▶ Action item: Every line below needs to be reproduced exactly.

▶ Information shown:
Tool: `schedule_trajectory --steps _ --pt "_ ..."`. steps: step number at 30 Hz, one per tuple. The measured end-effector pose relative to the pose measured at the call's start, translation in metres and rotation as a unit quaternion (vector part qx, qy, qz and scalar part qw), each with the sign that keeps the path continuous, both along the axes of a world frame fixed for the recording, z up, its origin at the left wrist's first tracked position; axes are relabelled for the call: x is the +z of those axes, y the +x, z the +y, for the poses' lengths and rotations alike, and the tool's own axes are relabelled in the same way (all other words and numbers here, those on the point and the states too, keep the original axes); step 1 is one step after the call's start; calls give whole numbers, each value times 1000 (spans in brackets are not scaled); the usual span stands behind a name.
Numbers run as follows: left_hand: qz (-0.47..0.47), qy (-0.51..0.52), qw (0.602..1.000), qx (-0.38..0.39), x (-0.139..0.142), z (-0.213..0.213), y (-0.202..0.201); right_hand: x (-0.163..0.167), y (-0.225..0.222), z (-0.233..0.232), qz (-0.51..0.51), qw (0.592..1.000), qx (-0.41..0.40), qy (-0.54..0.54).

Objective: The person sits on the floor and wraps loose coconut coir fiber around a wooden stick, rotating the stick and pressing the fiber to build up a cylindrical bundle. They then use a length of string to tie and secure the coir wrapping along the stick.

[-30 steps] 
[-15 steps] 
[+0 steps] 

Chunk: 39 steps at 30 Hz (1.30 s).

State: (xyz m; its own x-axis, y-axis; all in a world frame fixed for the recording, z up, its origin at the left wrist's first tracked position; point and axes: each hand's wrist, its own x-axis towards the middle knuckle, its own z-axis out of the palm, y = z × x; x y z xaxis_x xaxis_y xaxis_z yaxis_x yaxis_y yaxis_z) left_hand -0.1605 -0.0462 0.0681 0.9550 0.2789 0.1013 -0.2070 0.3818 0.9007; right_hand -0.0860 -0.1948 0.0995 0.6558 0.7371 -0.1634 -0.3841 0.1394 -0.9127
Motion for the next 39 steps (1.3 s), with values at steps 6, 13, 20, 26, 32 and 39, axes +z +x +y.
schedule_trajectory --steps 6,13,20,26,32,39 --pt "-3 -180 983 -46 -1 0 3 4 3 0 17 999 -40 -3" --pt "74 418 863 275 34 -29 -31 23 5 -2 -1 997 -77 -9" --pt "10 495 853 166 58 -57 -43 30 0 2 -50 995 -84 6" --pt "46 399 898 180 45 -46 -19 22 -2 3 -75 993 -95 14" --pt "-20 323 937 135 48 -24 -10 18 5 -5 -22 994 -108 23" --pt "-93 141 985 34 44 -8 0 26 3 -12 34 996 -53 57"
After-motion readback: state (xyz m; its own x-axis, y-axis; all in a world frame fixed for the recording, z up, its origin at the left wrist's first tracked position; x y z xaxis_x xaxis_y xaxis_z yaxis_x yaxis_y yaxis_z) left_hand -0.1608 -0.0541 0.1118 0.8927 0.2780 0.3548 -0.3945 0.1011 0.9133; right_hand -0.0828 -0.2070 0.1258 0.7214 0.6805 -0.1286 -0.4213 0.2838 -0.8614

▶ Exercise answer:
Tool: `schedule_trajectory --steps _ --pt "_ ..."`. steps: step number at 30 Hz, one per tuple. The measured end-effector pose relative to the pose measured at the call's start, translation in metres and rotation as a unit quaternion (vector part qx, qy, qz and scalar part qw), each with the sign that keeps the path continuous, both along the axes of a world frame fixed for the recording, z up, its origin at the left wrist's first tracked position; axes are relabelled for the call: x is the +z of those axes, y the +x, z the +y, for the poses' lengths and rotations alike, and the tool's own axes are relabelled in the same way (all other words and numbers here, those on the point and the states too, keep the original axes); step 1 is one step after the call's start; calls give whole numbers, each value times 1000 (spans in brackets are not scaled); the usual span stands behind a name.
Numbers run as follows: left_hand: qz (-0.47..0.47), qy (-0.51..0.52), qw (0.602..1.000), qx (-0.38..0.39), x (-0.139..0.142), z (-0.213..0.213), y (-0.202..0.201); right_hand: x (-0.163..0.167), y (-0.225..0.222), z (-0.233..0.232), qz (-0.51..0.51), qw (0.592..1.000), qx (-0.41..0.40), qy (-0.54..0.54).

Objective: The person sits on the floor and wraps loose coconut coir fiber around a wooden stick, rotating the stick and pressing the fiber to build up a cylindrical bundle. They then use a length of string to tie and secure the coir wrapping along the stick.

[-30 steps] 
[-15 steps] 
[+0 steps] 

Chunk: 39 steps at 30 Hz (1.30 s).

State: (xyz m; its own x-axis, y-axis; all in a world frame fixed for the recording, z up, its origin at the left wrist's first tracked position; point and axes: each hand's wrist, its own x-axis towards the middle knuckle, its own z-axis out of the palm, y = z × x; x y z xaxis_x xaxis_y xaxis_z yaxis_x yaxis_y yaxis_z) left_hand -0.1605 -0.0462 0.0681 0.9550 0.2789 0.1013 -0.2070 0.3818 0.9007; right_hand -0.0860 -0.1948 0.0995 0.6558 0.7371 -0.1634 -0.3841 0.1394 -0.9127
Motion for the next 39 steps (1.3 s), with values at steps 6, 13, 20, 26, 32 and 39, axes +z +x +y.
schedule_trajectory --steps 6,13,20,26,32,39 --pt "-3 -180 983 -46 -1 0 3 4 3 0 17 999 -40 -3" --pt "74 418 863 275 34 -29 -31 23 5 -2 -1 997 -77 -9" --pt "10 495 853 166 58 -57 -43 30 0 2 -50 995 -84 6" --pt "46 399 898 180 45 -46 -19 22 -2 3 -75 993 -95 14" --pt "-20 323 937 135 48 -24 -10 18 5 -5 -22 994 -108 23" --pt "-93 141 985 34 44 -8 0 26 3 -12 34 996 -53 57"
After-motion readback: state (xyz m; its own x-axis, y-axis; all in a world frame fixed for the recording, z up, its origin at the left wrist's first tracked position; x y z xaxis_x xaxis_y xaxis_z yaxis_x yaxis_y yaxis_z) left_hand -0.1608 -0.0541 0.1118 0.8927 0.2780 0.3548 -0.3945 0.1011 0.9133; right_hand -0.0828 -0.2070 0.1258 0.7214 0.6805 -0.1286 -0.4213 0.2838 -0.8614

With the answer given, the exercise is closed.